Why is the Y-axis from 0-27, and how can you estimate the average GC% of the blobs from this scale?
# Make a named pipe and run in the background
TMPFILE=$(mktemp -u --suffix ".fastq")
mkfifo "$TMPFILE" && zcat "$READ1" "$READ2" > "$TMPFILE" &
# Run KAT reading from the named pipe
kat gcp -t "$CPUS" -o "${PREFIX}.gcp" "$TMPFILE"
rm "$TMPFILE"
READ1=Enterococcus_faecalis/SRR492065_1.fastq.gz
READ2=Enterococcus_faecalis/SRR492065_2.fastq.gz
PREFIX=$(basename ${READ1%_1.*} )
TMPFILE=$(mktemp -u --suffix ".fastq")
mkfifo "$TMPFILE" && zcat "$READ1" "$READ2" > "$TMPFILE" &
kat gcp -t "$CPUS" -o "${PREFIX}.gcp" "$TMPFILE"
rm "$TMPFILE"
The GC content scale (Y-axis) is the absolute GC count per k-mer. The default k-mer size is 27 and therefore the y-axis is from 0 to 27. One can estimate the average GC% of a blob from this scale by multiplying the approximate GC content value by 4 (since 4 * 27 == 108 =~ 100).
Use kat comp
to compare Enterococcus_faecalis/SRR492065_{1,2}.fastq.gz.
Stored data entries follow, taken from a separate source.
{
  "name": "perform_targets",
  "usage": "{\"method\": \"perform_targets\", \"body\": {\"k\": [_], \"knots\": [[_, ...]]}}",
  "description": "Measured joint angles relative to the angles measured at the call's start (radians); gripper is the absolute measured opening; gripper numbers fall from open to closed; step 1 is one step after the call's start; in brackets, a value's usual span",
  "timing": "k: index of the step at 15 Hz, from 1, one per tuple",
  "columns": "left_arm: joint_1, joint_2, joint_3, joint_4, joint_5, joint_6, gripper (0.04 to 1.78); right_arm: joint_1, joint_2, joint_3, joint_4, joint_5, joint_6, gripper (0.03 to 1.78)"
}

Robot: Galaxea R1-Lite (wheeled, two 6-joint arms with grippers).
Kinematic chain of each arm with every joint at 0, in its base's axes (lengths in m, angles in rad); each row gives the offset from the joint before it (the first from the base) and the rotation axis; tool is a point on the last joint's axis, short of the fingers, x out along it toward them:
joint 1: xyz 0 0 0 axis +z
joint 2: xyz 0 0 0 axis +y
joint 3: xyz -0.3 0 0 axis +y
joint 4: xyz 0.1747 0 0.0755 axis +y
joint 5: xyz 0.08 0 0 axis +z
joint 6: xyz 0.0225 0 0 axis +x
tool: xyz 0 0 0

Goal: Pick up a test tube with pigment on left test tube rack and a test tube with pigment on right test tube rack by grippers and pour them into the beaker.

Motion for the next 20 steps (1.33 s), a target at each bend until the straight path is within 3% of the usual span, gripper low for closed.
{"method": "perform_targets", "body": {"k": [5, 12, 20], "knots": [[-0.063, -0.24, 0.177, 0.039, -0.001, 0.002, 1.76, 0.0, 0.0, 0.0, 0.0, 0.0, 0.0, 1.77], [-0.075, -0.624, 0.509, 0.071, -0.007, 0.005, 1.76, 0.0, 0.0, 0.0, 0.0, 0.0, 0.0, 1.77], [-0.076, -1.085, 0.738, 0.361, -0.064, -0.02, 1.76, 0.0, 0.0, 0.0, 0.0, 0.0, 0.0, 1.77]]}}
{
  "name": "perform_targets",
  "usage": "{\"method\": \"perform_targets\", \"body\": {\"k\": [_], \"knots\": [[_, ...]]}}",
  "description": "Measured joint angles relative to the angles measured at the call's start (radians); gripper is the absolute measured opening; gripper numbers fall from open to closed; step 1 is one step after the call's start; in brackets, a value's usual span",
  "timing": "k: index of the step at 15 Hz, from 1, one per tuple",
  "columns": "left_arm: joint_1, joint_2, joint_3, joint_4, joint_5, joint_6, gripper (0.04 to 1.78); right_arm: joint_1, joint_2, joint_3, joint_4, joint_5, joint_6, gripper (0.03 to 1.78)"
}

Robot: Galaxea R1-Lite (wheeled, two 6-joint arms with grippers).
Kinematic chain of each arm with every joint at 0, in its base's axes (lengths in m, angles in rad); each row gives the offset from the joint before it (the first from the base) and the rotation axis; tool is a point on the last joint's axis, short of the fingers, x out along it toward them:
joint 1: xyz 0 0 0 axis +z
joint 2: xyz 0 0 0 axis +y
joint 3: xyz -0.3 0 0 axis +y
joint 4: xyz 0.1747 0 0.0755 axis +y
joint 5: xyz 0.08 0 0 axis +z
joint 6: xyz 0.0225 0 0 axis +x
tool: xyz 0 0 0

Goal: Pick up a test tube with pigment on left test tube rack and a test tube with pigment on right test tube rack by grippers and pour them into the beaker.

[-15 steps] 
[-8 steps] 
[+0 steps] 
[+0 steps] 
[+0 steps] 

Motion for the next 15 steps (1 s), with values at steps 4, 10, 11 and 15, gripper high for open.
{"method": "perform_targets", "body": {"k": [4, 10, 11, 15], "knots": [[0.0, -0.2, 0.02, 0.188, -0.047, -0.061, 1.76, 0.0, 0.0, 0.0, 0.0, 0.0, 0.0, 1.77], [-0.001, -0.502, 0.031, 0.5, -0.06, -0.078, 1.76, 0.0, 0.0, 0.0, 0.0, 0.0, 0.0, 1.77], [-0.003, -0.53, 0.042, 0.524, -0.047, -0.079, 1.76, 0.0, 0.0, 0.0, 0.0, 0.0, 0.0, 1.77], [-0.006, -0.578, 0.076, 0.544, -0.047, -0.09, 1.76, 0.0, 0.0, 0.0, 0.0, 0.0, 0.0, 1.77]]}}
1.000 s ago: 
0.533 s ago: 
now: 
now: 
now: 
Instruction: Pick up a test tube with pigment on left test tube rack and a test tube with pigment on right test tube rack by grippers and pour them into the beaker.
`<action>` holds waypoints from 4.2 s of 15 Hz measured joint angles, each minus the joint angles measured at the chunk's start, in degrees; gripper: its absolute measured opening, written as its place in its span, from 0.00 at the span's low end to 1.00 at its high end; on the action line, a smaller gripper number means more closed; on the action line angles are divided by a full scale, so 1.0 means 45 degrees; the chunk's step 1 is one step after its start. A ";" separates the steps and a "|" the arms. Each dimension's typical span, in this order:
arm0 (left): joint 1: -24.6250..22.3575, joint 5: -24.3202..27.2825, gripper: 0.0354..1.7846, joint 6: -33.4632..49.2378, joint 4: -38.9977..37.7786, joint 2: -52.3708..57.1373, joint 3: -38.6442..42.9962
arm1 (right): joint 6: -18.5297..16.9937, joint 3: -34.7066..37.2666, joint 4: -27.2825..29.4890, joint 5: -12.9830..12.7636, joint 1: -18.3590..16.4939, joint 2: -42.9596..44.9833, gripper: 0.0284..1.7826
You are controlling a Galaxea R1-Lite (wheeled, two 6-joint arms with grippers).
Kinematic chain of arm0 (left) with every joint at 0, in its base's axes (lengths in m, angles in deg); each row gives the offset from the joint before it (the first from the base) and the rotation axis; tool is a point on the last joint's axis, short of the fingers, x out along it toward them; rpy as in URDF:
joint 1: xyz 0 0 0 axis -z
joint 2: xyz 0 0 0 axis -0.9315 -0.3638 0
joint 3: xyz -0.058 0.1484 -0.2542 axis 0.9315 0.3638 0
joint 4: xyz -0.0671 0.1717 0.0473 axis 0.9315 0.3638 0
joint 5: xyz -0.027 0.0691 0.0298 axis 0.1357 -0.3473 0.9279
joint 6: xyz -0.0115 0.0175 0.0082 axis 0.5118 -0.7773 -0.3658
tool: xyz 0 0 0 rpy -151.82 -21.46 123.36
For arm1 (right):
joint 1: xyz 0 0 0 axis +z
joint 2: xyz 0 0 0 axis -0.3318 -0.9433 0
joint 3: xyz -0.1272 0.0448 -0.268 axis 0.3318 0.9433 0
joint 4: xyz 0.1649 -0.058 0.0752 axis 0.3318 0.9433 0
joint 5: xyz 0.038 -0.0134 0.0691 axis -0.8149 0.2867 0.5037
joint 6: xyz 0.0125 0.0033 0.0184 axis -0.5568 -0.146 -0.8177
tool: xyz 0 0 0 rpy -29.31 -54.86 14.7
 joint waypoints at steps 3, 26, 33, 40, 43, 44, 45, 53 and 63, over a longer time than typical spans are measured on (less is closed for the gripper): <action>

TMPFILE1=$(mktemp -u --suffix ".fastq")
TMPFILE2=$(mktemp -u --suffix ".fastq")
mkfifo "$TMPFILE1" && zcat "$READ1" > "$TMPFILE1" &
mkfifo "$TMPFILE2" && zcat "$READ2" > "$TMPFILE2" &
kat comp -t "$CPUS" -o "${PREFIX}_r1vr2.cmp" --density_plot "$TMPFILE1" "$TMPFILE2"
kat plot spectra-mx -x 50 -y 500000 --intersection -o "${PREFIX}_r1vr2.cmp-main.mx.spectra-mx.png" "${PREFIX}_r1vr2.cmp-main.mx"
rm "$TMPFILE1" "$TMPFILE2"
Why is there a difference in the distribution means between the two datasets?
READ1=Enterococcus_faecalis/SRR492065_1.fastq.gz
READ2=Enterococcus_faecalis/SRR492065_2.fastq.gz
PREFIX=$(basename ${READ1%_1.*} )
TMPFILE1=$(mktemp -u --suffix ".fastq")
TMPFILE2=$(mktemp -u --suffix ".fastq")
mkfifo "$TMPFILE1" && zcat "$READ1" > "$TMPFILE1" &
mkfifo "$TMPFILE2" && zcat "$READ2" > "$TMPFILE2" &
kat comp -t "$CPUS" -o "${PREFIX}_r1vr2.cmp" --density_plot "$TMPFILE1" "$TMPFILE2"
kat plot spectra-mx -x 50 -y 500000 --intersection -o "${PREFIX}_r1vr2.cmp-main.mx.spectra-mx.png" "${PREFIX}_r1vr2.cmp-main.mx"
rm "$TMPFILE1" "$TMPFILE2"
The spectra-mx plot shows the shared content for dataset 2 (READ2) is shifted to the left and slightly higher than the shared content of dataset 1 (READ1). From the previous FastQC analyses of these files we saw that READ2 has lower read qualities than READ1. Lower quality reads mean more errors and ambiguous bases, resulting in lower k-mer frequency counts (in READ2) which shifts the mean k-mer frequency to the left.